By this view, there are aspects of the structure of consciousness that happen before we know it and do not normally enter into the phenomenal content of experience in an explicit way. Gallagher uses the term “prenoetic” to describe this hidden aspect of consciousness (from Greek noētikos ‘intellectual’).[40] The cognitive (noetic or mental) processes of perceiving meter and rhythm are shaped prenoetically by the fact that they are embodied.

In summary, tapping is not a vague, indirect effect of meter on the human body caused by reflective consciousness. It is the direct external manifestation of neuronal activity in the basal ganglia and the cerebellum. All this can be said more succinctly.

Meter is the tapping.

Rhythm is everything in the language of the poem that distracts the tapping.

Between the two there is tension—to return to a favorite term of the New Critics. If the distraction is great enough, the tapping is lost: by some theories of meter, the language is said to be unmetrical. However, by the view assumed here, the meter is not in the language but in the body. Except for the initial priming of the pump, the winding of the clock or the metronome, the setting of the taxi meter, language does not cause tapping. Language reinforces or obscures what the body knows to do. Furthermore, by this view, we would not even say that meter causes tapping. Meter is the tapping. But suppose the poem is read with no bodily movement. Is there no meter? Of course there is, stillness being the normal way of reading. The tapping is in the brain. The limbs are held in check. The car is in gear, but the clutch is depressed. This is what recent studies of rhythm in the neurosciences have shown us.[41]

This idea returns us to the analogy with walking. It is too easy to reach for spatial metaphors, as I did with the posts along the road. Recent research suggests that we should forget the posts and the fences and focus on the internal feel of the movement of the limbs.
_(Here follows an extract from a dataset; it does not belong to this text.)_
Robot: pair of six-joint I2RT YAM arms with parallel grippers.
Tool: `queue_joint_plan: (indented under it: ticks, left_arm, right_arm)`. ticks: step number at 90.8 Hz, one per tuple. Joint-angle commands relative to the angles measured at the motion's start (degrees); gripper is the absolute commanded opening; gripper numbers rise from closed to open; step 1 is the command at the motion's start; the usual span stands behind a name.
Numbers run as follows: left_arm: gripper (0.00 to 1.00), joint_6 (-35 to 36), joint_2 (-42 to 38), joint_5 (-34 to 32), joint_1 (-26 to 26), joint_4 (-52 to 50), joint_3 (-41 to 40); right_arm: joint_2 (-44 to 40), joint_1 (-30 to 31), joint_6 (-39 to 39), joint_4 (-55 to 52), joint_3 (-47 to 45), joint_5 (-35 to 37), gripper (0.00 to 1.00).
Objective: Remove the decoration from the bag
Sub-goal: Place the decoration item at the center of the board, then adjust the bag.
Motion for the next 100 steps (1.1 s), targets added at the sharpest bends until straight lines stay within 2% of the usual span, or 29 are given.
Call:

Maxine Sheets-Johnstone in The Roots of Thinking hypothesizes the evolution of consciousness in bipeds as an aspect of the “binary periodicity of the legs in walking or running.”[42] In the latter part of this book and more fully in The Primacy of Movement, she applies these ideas of bodily movement and rhythm to extended criticisms of both Husserl and Merleau-Ponty for being insufficiently attentive to movement. In the account that she gives of the roots of consciousness, the prosodist and the musicologist will find evocative suggestions specifically of the bodily foundations of the meters of poetry and music—and ultimately the rhythms of Percy Bysshe Shelley and Johann Sebastian Bach:

In corporeal terms . . . upright posture meant that a quadrupedal rhythmic complexity was reduced to a simple binary periodicity. Though consistently regarded as more complex because of the challenge to balance, the stress on supporting anatomical segments, and the like, upright posture was in another, concept-enhancing sense a radical simplification. Instead of four footfalls there were two, and instead of a variety of possible patternings of footfalls—trotting, galloping, and pacing, for example—there was basically one pattern variable only in terms of speed: walking and running. . . . Moreover it is the binary periodicity of stride and arm swing as well as footfalls that is remarkable in bipedal as opposed to quadrupedal locomotion.[43]

To return to Bach’s “Air on the G String”: when performed by piano and violin, the walking bass line of the piano suggests the meter while the slow sweeping melody of the violin provides the rhythmical figures. Between the two there is tension, analogous in poetry to the tapping that is meter and the rhythm of language that distracts. The unruly rhythms of language and the harnessed variations of the poet’s craft distract the consciousness from its focus on regular metrical progression—a progression from the present moment to the next moment—and in the distraction produce pleasure, which we then experience as beauty, elaboration, development, diminishment, complexity, and so on.

Conclusions

Much recent discussion of consciousness revives, continues, and gives empirical support to intuitions of the past two centuries. As Coventry Patmore put it in 1857, using, it might be noted, the familiar spatial image of a fence:

These are two indispensable conditions of metre,—first, that the sequence of vocal utterance, represented by written verse, shall be divided into equal or proportionate spaces; second, that the fact of that division shall be made manifest by an ‘ictus’ or ‘beat,’ actual or mental, which, like a post in a chain railing, shall mark the end of one space, and the commencement of another. . . . Yet, all-important as this time-beater is, I think it demonstrable that, for the most part, it has no material and external existence at all, but has its place in the mind, which craves measure in everything, and, wherever the idea of measure is uncontradicted, delights in marking it with an imaginary ‘beat.’[44]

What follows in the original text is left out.